The arrows are pointing to cartilage canals

Cartilage canals dissappeared at 12 weeks of age.

Pathogenesis of epiphyseal osteochondrosis.

"Osteochondrosis (OC) of the articular epiphyseal cartilage complex (AECC) is a developmental disease that is present in the first weeks of life. It is characterized by focal chondronecrosis and retention of growth cartilage due to failure of endochondral ossification. Fissures may extend from the lesion through the overlying articular cartilage to create a cartilage flap and an osteochondral fragment. This articular form is known as osteochondritis dissecans (OCD). There have been many hypotheses about the etiopathogenesis of OC of the AECC including, amongst others, ischemia of growth cartilage or altered cartilage type II collagen metabolism. The ischemia theory proposes that necrosis of the vessels in the cartilage canals of the sub-articular growth cartilage leads to necrosis of chondrocytes and retention of necrotic cartilage{so re-establishing these vessels in the cartilage canals could be critical to forming new growth plates}. Several studies have measured biomarkers in serum and synovial fluid to demonstrate a consistent increase in type II collagen synthesis in young animals of different species. Although these changes could represent lesion reparative events, there is no comparable increase in the synthesis of cartilage matrix proteoglycan molecule. It is therefore speculated that an altered type II collagen metabolism may be involved in the early changes associated with OC. Further studies of OC susceptible animals in utero and the first weeks of life are required to elucidate the cause of vessel necrosis and the exact role of type II collagen structure and metabolism in OC."
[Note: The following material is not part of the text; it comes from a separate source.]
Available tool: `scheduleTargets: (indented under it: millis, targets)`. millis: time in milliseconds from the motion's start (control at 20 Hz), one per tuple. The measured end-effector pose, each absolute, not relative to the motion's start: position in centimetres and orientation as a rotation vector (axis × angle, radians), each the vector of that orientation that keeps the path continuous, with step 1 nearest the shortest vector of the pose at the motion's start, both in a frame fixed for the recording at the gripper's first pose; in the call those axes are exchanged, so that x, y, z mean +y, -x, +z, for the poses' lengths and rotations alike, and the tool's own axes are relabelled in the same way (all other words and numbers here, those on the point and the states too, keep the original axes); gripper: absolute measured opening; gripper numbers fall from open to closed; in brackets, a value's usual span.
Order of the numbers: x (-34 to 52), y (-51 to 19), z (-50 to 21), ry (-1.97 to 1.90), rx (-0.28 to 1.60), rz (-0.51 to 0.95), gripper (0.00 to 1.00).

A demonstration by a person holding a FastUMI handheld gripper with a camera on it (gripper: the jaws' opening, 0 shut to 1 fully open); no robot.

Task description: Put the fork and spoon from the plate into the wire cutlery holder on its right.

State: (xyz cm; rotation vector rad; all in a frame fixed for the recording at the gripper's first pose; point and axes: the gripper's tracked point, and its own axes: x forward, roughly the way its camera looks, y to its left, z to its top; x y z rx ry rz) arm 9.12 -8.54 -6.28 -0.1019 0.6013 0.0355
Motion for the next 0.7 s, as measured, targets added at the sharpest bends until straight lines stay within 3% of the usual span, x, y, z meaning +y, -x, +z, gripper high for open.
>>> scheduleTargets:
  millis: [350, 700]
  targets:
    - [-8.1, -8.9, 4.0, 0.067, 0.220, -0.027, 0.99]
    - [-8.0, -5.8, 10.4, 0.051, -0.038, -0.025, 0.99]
"The bones of diarthrodial joints develop from mesenchymal cells that condense and differentiate into chondrocytes to form a cartilage template. Following formation of the primary ossification center in the diaphysis, the chondrocytes of the central area of the epiphysis proliferate, hypertrophy and undergo cell death. A complex sequence of molecular signals orchestrates these events. The hypertrophic chondrocytes themselves secrete type X collagen and alkaline phosphatase that contribute to calcification of the adjacent matrix. The mineralized cartilaginous septae, between the cell lacunae, undergo proteolytic digestion by septoclasts . Proteinases, such as matrix metalloproteinases (MMPs), cathepsins and gelatinases, degrade the mineralized type II-collagen-rich network to allow blood vessel invasion. The invading vessels are a source of mesenchymal stem cells and bone progenitors that differentiate into osteoblasts, secrete osteoid and promote ossification of the secondary center of ossification in the epiphysis" <-Our goal is to induce the mimicing of these events via LSJL to form new growth plates.
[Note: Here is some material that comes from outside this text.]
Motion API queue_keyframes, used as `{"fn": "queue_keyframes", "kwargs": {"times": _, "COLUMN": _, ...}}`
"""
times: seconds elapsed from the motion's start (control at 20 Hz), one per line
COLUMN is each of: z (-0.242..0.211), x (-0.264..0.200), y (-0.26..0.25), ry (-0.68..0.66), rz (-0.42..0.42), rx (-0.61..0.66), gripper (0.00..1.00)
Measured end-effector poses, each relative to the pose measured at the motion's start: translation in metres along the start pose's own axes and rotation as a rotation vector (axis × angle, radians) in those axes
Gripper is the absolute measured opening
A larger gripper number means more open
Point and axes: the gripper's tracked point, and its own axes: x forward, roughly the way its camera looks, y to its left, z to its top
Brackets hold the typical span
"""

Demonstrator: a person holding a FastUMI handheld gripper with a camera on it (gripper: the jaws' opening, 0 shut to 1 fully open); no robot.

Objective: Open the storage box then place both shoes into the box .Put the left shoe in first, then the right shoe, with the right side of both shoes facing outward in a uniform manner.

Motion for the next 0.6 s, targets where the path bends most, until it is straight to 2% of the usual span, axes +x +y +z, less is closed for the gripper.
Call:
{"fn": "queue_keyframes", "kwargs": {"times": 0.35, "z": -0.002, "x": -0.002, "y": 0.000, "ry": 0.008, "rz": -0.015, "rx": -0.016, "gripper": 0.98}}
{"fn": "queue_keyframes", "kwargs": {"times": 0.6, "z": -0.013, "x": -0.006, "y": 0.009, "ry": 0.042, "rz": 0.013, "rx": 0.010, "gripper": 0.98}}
Osteochondrosis of the proximal phalanx of the hallux in adolescent footballers.

"We report two cases with radiographic appearances of osteochondrosis in the proximal phalanx of the big toe in adolescent footballers. The radiological findings were those of initial fragmentation with subsequent healing of the epiphysis. This is the first report of osteochondrosis at this site. Local pain was accompanied by swelling with restriction of dorsiflexion of the metatarsophalangeal joint of the big toe. The condition was self-healing over a 2-4-year period. It needs to be included in the differential diagnosis of painful hallux in adolescent footballers."

Unfortunately I could not get this full study.  It'd be interesting to see the healing of the epiphysis.